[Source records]
────────

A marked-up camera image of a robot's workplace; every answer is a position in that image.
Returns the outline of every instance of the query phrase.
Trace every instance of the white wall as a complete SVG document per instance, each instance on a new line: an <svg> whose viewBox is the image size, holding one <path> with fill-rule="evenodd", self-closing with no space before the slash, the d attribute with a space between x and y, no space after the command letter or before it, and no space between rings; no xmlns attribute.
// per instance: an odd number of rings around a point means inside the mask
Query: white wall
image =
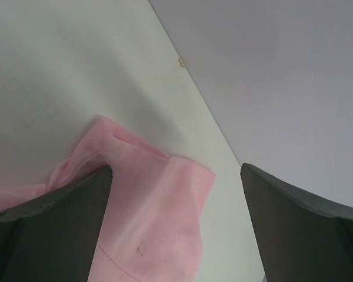
<svg viewBox="0 0 353 282"><path fill-rule="evenodd" d="M353 206L353 0L150 0L238 160Z"/></svg>
<svg viewBox="0 0 353 282"><path fill-rule="evenodd" d="M45 181L104 115L218 176L196 282L264 271L240 167L147 0L0 1L0 185Z"/></svg>

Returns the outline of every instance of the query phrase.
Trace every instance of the pink fabric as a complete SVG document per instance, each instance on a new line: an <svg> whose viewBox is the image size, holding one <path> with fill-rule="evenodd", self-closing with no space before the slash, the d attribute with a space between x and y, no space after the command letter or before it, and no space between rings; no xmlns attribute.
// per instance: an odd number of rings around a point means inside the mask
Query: pink fabric
<svg viewBox="0 0 353 282"><path fill-rule="evenodd" d="M199 217L215 175L169 157L100 120L47 184L0 187L0 210L24 203L108 164L112 190L89 282L193 281L201 259Z"/></svg>

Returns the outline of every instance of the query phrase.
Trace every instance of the small mark on wall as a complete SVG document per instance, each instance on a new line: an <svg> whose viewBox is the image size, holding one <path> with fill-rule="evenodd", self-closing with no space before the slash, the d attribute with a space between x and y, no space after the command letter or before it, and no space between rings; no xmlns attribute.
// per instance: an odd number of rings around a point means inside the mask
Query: small mark on wall
<svg viewBox="0 0 353 282"><path fill-rule="evenodd" d="M183 63L183 61L182 61L182 59L181 58L178 58L178 62L179 62L179 64L180 64L180 66L182 67L182 68L186 68L186 66L184 65L184 63Z"/></svg>

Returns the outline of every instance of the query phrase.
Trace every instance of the dark object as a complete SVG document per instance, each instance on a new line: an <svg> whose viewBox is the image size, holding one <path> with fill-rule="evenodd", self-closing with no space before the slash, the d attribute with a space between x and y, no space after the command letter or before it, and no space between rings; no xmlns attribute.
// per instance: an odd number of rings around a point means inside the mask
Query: dark object
<svg viewBox="0 0 353 282"><path fill-rule="evenodd" d="M268 282L353 282L353 208L250 164L241 177Z"/></svg>
<svg viewBox="0 0 353 282"><path fill-rule="evenodd" d="M87 281L112 171L0 211L0 282Z"/></svg>

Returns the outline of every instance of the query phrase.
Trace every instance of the fabric seam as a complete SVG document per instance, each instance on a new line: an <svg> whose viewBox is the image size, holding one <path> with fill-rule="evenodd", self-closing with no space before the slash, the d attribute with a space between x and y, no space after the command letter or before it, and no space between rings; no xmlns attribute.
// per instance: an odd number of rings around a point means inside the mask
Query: fabric seam
<svg viewBox="0 0 353 282"><path fill-rule="evenodd" d="M101 245L99 245L99 243L97 243L97 246L101 249L101 251L107 256L107 258L114 264L116 265L123 273L125 273L126 275L128 275L130 278L134 279L136 282L141 282L140 280L138 280L136 277L134 277L133 275L131 275L130 273L128 273L127 271L124 270L123 267L121 267L118 263L116 263L106 252L105 250L101 247Z"/></svg>

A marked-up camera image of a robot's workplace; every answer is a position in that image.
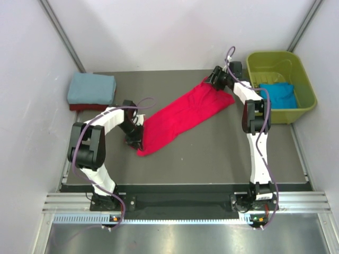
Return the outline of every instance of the green plastic bin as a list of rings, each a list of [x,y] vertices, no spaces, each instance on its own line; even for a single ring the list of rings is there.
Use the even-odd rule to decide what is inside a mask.
[[[259,51],[250,54],[246,62],[253,87],[279,82],[294,85],[298,108],[272,110],[271,123],[293,123],[317,104],[304,67],[295,54],[287,51]]]

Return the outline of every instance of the blue cloth in bin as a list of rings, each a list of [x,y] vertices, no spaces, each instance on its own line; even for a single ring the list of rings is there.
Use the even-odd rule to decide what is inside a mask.
[[[269,92],[272,109],[298,108],[294,85],[287,82],[269,84],[259,84],[260,88],[265,88]],[[260,91],[260,96],[267,99],[265,91]]]
[[[69,104],[110,105],[116,86],[113,76],[76,72],[70,83],[67,100]]]

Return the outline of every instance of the white wall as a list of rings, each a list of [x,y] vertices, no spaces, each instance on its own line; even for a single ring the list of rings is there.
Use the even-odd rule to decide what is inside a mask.
[[[285,50],[311,0],[50,0],[87,71],[213,69]]]
[[[29,253],[74,114],[75,65],[38,1],[0,1],[0,252]]]
[[[317,107],[295,123],[310,173],[339,225],[339,1],[326,0],[295,53],[315,90]]]

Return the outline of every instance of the metal floor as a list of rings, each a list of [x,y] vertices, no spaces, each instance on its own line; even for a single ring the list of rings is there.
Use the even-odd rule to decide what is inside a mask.
[[[151,116],[182,96],[209,70],[139,71],[105,73],[117,81],[115,102],[138,102],[154,97],[156,106],[143,112]],[[99,112],[86,111],[81,121]],[[178,136],[158,152],[138,157],[123,143],[124,134],[115,128],[106,136],[105,165],[117,184],[240,184],[248,183],[251,159],[246,134],[242,131],[243,105],[237,102],[192,130]],[[267,144],[268,162],[278,183],[305,183],[290,127],[273,125]],[[72,172],[67,184],[84,184]]]
[[[57,253],[329,253],[317,214],[278,214],[262,231],[248,225],[122,225],[109,233],[87,225],[53,225],[46,254]]]

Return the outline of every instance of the stack of folded cloth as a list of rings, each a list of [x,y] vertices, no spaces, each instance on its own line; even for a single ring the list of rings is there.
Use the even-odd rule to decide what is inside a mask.
[[[298,108],[294,94],[294,85],[287,82],[269,84],[259,84],[260,88],[265,88],[270,95],[271,108]],[[260,91],[260,96],[267,99],[265,91]]]
[[[67,95],[69,109],[103,111],[113,103],[116,86],[113,76],[76,72]]]

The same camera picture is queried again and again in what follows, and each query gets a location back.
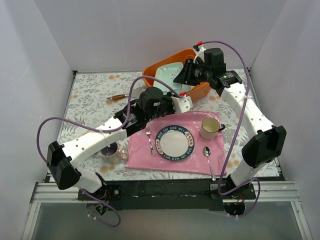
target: fork
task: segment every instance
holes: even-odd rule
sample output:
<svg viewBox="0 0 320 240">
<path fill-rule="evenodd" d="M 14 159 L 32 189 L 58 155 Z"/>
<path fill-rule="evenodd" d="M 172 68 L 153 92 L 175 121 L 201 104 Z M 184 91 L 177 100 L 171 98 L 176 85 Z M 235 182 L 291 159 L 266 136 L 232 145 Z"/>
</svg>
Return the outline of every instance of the fork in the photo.
<svg viewBox="0 0 320 240">
<path fill-rule="evenodd" d="M 154 151 L 154 148 L 152 147 L 152 144 L 151 144 L 151 139 L 150 139 L 151 132 L 150 132 L 150 128 L 149 127 L 145 128 L 145 134 L 149 138 L 149 143 L 150 143 L 150 148 L 151 148 L 151 155 L 154 156 L 155 155 L 155 151 Z"/>
</svg>

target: plate
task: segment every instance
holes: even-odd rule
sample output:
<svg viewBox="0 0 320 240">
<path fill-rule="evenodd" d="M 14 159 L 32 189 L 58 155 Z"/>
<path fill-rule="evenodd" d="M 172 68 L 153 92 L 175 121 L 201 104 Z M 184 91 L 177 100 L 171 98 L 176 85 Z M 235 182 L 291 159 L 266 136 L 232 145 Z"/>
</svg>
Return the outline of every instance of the plate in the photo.
<svg viewBox="0 0 320 240">
<path fill-rule="evenodd" d="M 179 73 L 183 68 L 184 68 L 183 63 L 179 61 L 162 65 L 156 70 L 154 77 L 168 84 L 178 94 L 182 92 L 189 92 L 192 89 L 191 86 L 174 82 L 174 79 L 179 75 Z M 163 86 L 161 83 L 157 81 L 153 82 L 153 86 L 158 89 L 161 89 L 163 94 L 167 94 L 167 92 L 170 91 L 168 88 L 166 88 L 165 86 Z"/>
<path fill-rule="evenodd" d="M 169 161 L 185 160 L 195 149 L 191 132 L 183 126 L 170 125 L 162 128 L 155 138 L 158 153 Z"/>
</svg>

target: knife
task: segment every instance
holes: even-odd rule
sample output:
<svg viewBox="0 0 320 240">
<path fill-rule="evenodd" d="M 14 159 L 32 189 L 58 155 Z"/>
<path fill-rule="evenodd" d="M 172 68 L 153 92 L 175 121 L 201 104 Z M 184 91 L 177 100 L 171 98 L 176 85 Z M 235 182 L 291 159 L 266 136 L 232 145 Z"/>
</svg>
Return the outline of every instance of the knife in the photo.
<svg viewBox="0 0 320 240">
<path fill-rule="evenodd" d="M 144 91 L 143 87 L 138 87 L 136 89 L 133 89 L 132 90 L 132 94 L 131 94 L 131 97 L 134 98 L 134 99 L 138 99 L 140 94 Z M 110 96 L 110 97 L 107 97 L 106 98 L 106 101 L 107 102 L 110 102 L 110 101 L 117 101 L 117 100 L 121 100 L 121 99 L 125 99 L 127 98 L 128 95 L 127 94 L 119 94 L 119 95 L 114 95 L 114 96 Z"/>
</svg>

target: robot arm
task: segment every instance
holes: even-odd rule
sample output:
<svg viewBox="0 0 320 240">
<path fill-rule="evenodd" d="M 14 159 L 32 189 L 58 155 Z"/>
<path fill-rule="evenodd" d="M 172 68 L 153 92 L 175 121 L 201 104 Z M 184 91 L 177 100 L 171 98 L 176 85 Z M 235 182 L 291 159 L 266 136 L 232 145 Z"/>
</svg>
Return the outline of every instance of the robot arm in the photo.
<svg viewBox="0 0 320 240">
<path fill-rule="evenodd" d="M 205 49 L 203 46 L 196 46 L 195 51 L 197 62 L 187 59 L 174 82 L 191 86 L 208 82 L 239 117 L 246 97 L 242 80 L 235 71 L 226 70 L 220 48 Z M 90 132 L 62 145 L 56 141 L 50 144 L 48 168 L 59 189 L 76 186 L 99 199 L 104 196 L 106 189 L 112 186 L 107 186 L 98 173 L 82 168 L 83 161 L 104 147 L 144 129 L 147 122 L 166 115 L 187 112 L 192 106 L 190 97 L 177 98 L 170 93 L 163 95 L 160 89 L 149 87 L 141 93 L 139 100 L 130 102 L 129 121 L 118 131 L 102 133 L 102 130 L 116 129 L 125 122 L 127 106 L 98 127 L 101 132 Z M 279 156 L 286 137 L 283 126 L 274 126 L 252 99 L 247 100 L 242 123 L 250 141 L 242 149 L 243 161 L 227 178 L 227 191 L 253 178 L 266 163 Z"/>
<path fill-rule="evenodd" d="M 247 98 L 245 86 L 235 71 L 226 70 L 221 49 L 205 49 L 203 45 L 195 45 L 193 50 L 195 59 L 186 60 L 173 82 L 192 86 L 208 82 L 240 117 L 244 99 Z M 265 164 L 278 157 L 287 134 L 283 126 L 274 126 L 250 98 L 247 99 L 242 124 L 250 140 L 241 151 L 243 160 L 227 178 L 226 192 L 252 179 Z"/>
<path fill-rule="evenodd" d="M 75 186 L 100 199 L 106 190 L 113 186 L 108 186 L 98 173 L 82 168 L 82 163 L 99 150 L 144 129 L 147 122 L 166 115 L 187 112 L 192 106 L 189 96 L 178 98 L 170 93 L 163 95 L 160 89 L 149 87 L 141 93 L 139 100 L 130 102 L 129 121 L 123 128 L 113 132 L 102 132 L 122 126 L 128 106 L 99 126 L 97 129 L 100 132 L 86 133 L 62 145 L 57 141 L 51 143 L 48 147 L 47 165 L 58 188 L 65 190 Z"/>
</svg>

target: pink napkin
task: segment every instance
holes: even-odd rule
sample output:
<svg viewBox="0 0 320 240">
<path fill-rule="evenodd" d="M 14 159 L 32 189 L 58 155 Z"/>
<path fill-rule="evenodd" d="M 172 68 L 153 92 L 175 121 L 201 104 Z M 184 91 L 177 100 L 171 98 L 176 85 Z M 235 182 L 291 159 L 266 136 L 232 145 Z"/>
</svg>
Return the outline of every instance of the pink napkin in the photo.
<svg viewBox="0 0 320 240">
<path fill-rule="evenodd" d="M 125 167 L 129 169 L 171 171 L 195 174 L 211 175 L 207 158 L 203 155 L 205 146 L 210 148 L 210 164 L 214 175 L 220 175 L 225 162 L 225 145 L 222 132 L 212 140 L 205 140 L 200 136 L 200 127 L 203 119 L 215 118 L 221 123 L 219 115 L 208 111 L 189 111 L 176 113 L 154 119 L 147 124 L 151 131 L 151 142 L 154 156 L 151 155 L 150 144 L 146 130 L 133 134 L 129 139 L 129 160 Z M 179 125 L 188 129 L 194 138 L 194 150 L 192 154 L 181 161 L 169 161 L 163 158 L 155 146 L 157 133 L 169 125 Z"/>
</svg>

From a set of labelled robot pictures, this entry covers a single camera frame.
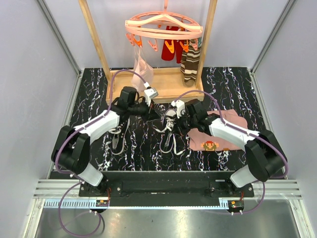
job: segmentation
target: pink hanger
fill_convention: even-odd
[[[125,36],[128,38],[128,40],[129,40],[129,42],[131,43],[131,45],[132,46],[135,46],[135,42],[134,42],[134,35],[133,34],[129,34],[129,33],[127,33],[127,34],[125,34]]]
[[[198,49],[198,39],[195,39],[195,42],[191,42],[190,41],[190,44],[192,45],[192,47],[194,48],[194,50],[197,50]]]
[[[125,29],[134,35],[156,38],[156,39],[169,39],[169,40],[186,40],[196,39],[202,36],[203,27],[200,26],[193,19],[173,12],[167,11],[168,0],[164,0],[164,11],[151,11],[144,12],[133,16],[130,20],[125,21]],[[147,19],[142,20],[142,17],[150,16]],[[184,29],[184,31],[169,31],[161,29],[153,29],[143,27],[147,24],[154,25],[167,25],[177,26]]]
[[[155,51],[158,51],[158,42],[156,39],[155,39],[155,44],[153,44],[150,40],[148,40],[148,42]]]

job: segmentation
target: metal frame
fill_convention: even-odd
[[[259,88],[259,84],[258,84],[257,79],[255,77],[255,73],[251,72],[251,70],[249,70],[249,75],[250,75],[251,81],[252,81],[253,86],[254,86],[254,90],[255,90],[256,97],[257,97],[257,100],[258,100],[258,103],[259,103],[259,106],[260,106],[260,110],[262,112],[262,116],[263,116],[263,120],[264,120],[265,126],[266,126],[267,129],[273,131],[272,124],[271,124],[271,122],[269,120],[269,117],[268,117],[268,114],[267,114],[267,110],[266,110],[266,107],[265,107],[265,104],[264,104],[264,101],[263,101],[263,97],[262,97],[262,94],[261,94],[261,91],[260,91],[260,88]],[[300,196],[300,199],[291,199],[291,198],[288,198],[287,195],[288,194],[284,194],[283,193],[283,196],[285,196],[289,200],[289,203],[291,205],[293,216],[295,218],[295,222],[296,222],[296,225],[297,225],[297,229],[298,229],[298,231],[300,233],[300,236],[302,238],[314,238],[315,234],[314,234],[312,225],[311,225],[311,223],[309,221],[309,218],[308,218],[305,206],[304,206],[304,201],[302,199],[302,196]]]
[[[75,185],[77,180],[75,179],[42,179],[39,180],[32,206],[30,209],[30,216],[27,222],[27,226],[24,232],[25,238],[34,238],[36,230],[40,221],[42,210],[44,207],[48,207],[45,203],[48,199],[54,198],[55,200],[61,199],[63,194],[69,187]],[[302,238],[314,238],[314,232],[305,210],[302,196],[300,194],[296,180],[268,180],[265,183],[265,200],[280,200],[286,199],[289,201],[298,231]],[[253,198],[245,198],[245,200],[260,200],[263,189],[262,183],[257,182],[253,184],[255,196]],[[95,202],[97,199],[107,200],[107,197],[79,197],[79,187],[76,187],[72,192],[66,196],[66,201],[86,201]],[[221,201],[227,202],[228,200],[234,200],[232,198],[221,198]],[[109,207],[110,209],[214,209],[212,207]]]
[[[72,68],[74,69],[76,75],[78,76],[80,74],[81,69],[79,68],[74,56],[70,52],[67,43],[65,42],[45,0],[36,0],[36,2],[39,5],[40,10],[42,11],[44,17],[46,18],[53,34],[55,35],[60,47],[63,49],[69,63],[71,64]]]
[[[70,96],[70,99],[69,99],[69,102],[67,105],[66,114],[65,114],[65,117],[64,117],[64,120],[63,120],[63,123],[61,126],[69,125],[71,114],[73,112],[73,108],[74,108],[74,105],[76,102],[79,86],[80,86],[81,80],[83,78],[83,73],[84,73],[84,71],[81,71],[81,73],[77,76],[75,85],[73,87],[73,90],[71,92],[71,96]],[[51,161],[50,168],[49,168],[48,174],[46,176],[47,179],[50,177],[50,174],[51,174],[53,168],[54,168],[54,163]]]
[[[287,16],[289,15],[289,13],[291,12],[293,6],[295,5],[297,0],[288,0],[282,13],[280,14],[273,30],[271,31],[266,43],[264,44],[258,58],[256,59],[253,67],[251,68],[251,72],[255,73],[257,71],[257,69],[259,68],[260,63],[262,62],[264,56],[266,55],[268,49],[270,48],[272,42],[274,41],[277,33],[279,32],[279,30],[281,29],[285,19],[287,18]]]
[[[36,0],[39,4],[39,7],[43,14],[45,15],[50,28],[54,32],[58,42],[60,43],[62,49],[64,50],[68,60],[70,61],[71,65],[73,66],[76,74],[79,75],[80,69],[72,56],[69,48],[67,47],[67,44],[65,40],[63,39],[49,9],[47,8],[47,5],[45,3],[45,0]],[[249,70],[251,80],[254,85],[254,89],[256,92],[256,96],[258,99],[258,103],[264,118],[265,125],[268,129],[272,130],[272,125],[270,123],[269,117],[267,116],[267,111],[263,102],[263,98],[257,83],[257,80],[255,78],[254,73],[258,69],[261,61],[263,60],[265,54],[267,53],[268,49],[270,48],[273,40],[275,39],[278,31],[282,27],[286,17],[290,13],[292,7],[294,6],[296,0],[288,0],[283,12],[281,13],[277,23],[275,24],[269,38],[267,39],[261,53],[259,54],[254,66]],[[71,96],[71,100],[69,102],[67,113],[65,116],[64,124],[69,123],[70,115],[72,113],[72,106],[75,102],[75,98],[77,96],[78,88],[80,85],[82,75],[78,76],[78,80],[76,82],[76,85],[74,86],[74,90]],[[40,221],[40,217],[42,214],[42,210],[45,206],[45,201],[49,198],[55,198],[60,199],[62,195],[66,192],[66,190],[74,185],[77,181],[72,179],[42,179],[39,181],[36,192],[34,194],[34,198],[32,199],[32,204],[29,209],[29,217],[26,224],[25,231],[23,233],[23,237],[25,238],[34,238],[36,234],[36,230]],[[280,199],[286,199],[289,201],[291,205],[291,209],[296,221],[296,225],[298,228],[298,231],[300,233],[300,236],[302,238],[314,238],[315,234],[313,232],[312,226],[310,224],[303,199],[301,197],[297,182],[295,180],[269,180],[265,183],[266,185],[266,193],[264,199],[273,199],[273,200],[280,200]],[[253,198],[245,198],[245,200],[258,200],[263,193],[262,185],[261,183],[255,183],[253,184],[255,197]],[[79,187],[74,188],[72,192],[66,196],[66,199],[84,199],[87,201],[96,200],[96,197],[79,197]],[[222,198],[223,200],[230,200],[232,198]]]

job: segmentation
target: wooden drying rack
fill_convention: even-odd
[[[86,23],[88,25],[88,29],[93,39],[100,62],[104,69],[106,78],[108,82],[110,82],[116,70],[110,70],[109,68],[109,65],[105,57],[105,53],[103,51],[100,39],[97,34],[97,30],[96,30],[93,18],[91,16],[91,13],[87,4],[87,0],[78,0],[78,1],[79,1],[81,10],[83,12],[84,18],[86,20]],[[207,52],[207,47],[208,47],[209,38],[211,34],[211,27],[212,27],[216,5],[217,5],[217,0],[210,0],[195,84],[191,87],[187,87],[183,84],[182,82],[183,77],[182,77],[182,72],[180,71],[180,67],[154,68],[154,78],[153,78],[153,82],[151,86],[154,87],[158,91],[158,96],[155,98],[156,103],[170,103],[171,101],[176,99],[179,95],[189,90],[204,90],[201,76],[202,76],[202,71],[203,71],[204,62],[206,58],[206,52]],[[116,79],[113,85],[113,97],[112,97],[113,99],[120,96],[121,89],[124,86],[131,86],[131,79],[132,79],[132,74],[128,72],[122,72],[116,76]],[[110,92],[110,84],[108,84],[107,93],[106,93],[106,102],[108,104],[111,103],[109,98],[109,95],[110,95],[109,92]],[[195,98],[202,101],[204,99],[204,94],[198,93],[198,92],[189,93],[189,94],[186,94],[184,97],[182,97],[182,101],[188,102],[189,100],[192,100]]]

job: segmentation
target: pink clothes peg
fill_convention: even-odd
[[[125,36],[128,38],[128,40],[129,40],[129,42],[131,43],[131,45],[132,46],[135,46],[135,42],[134,42],[134,35],[133,34],[129,34],[129,33],[127,33],[127,34],[125,34]]]
[[[195,39],[195,42],[193,43],[192,41],[190,41],[190,44],[192,45],[192,47],[194,48],[194,50],[198,49],[198,39]]]
[[[180,27],[179,28],[181,31],[185,31],[185,28],[183,28],[183,27]]]
[[[155,44],[153,44],[150,40],[148,40],[148,42],[155,51],[158,51],[158,42],[156,39],[155,39]]]

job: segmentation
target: gray floor
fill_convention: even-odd
[[[246,210],[255,205],[246,201]],[[67,223],[83,210],[63,209]],[[243,216],[213,214],[202,210],[107,210],[102,213],[106,223],[98,238],[299,238],[295,220],[287,201],[267,200],[254,213]],[[98,219],[86,214],[67,228],[87,234]],[[59,226],[57,209],[43,210],[37,238],[68,238]]]

────────

* **THE TASK**:
Only lines containing the word "list" should appear in the answer, and every such line from the records above must be there.

* **WRITTEN ANSWER**:
Return the outline of every instance of the green plastic bin as a list of rings, each a list of [x,y] vertices, no spaces, each instance on its own line; even for a single ring the list of rings is there.
Return the outline of every instance of the blue cloth in bin as a list of rings, each a list of [x,y] vertices, no spaces, each instance on its own line; even for a single ring the list of rings is there.
Return the outline of every instance of the white wall as a list of rings, each a list of [x,y] vertices, no spaces, each instance on its own line; even for a single ring the list of rings is there.
Return the outline of every instance of the metal floor as a list of rings, each a list of [x,y] vertices, no spaces, each instance on its own line; even for a single ring the list of rings is there.
Return the outline of every instance of the stack of folded cloth as a list of rings, each a list of [x,y] vertices, no spaces, each instance on its own line; even for a single ring the list of rings is there.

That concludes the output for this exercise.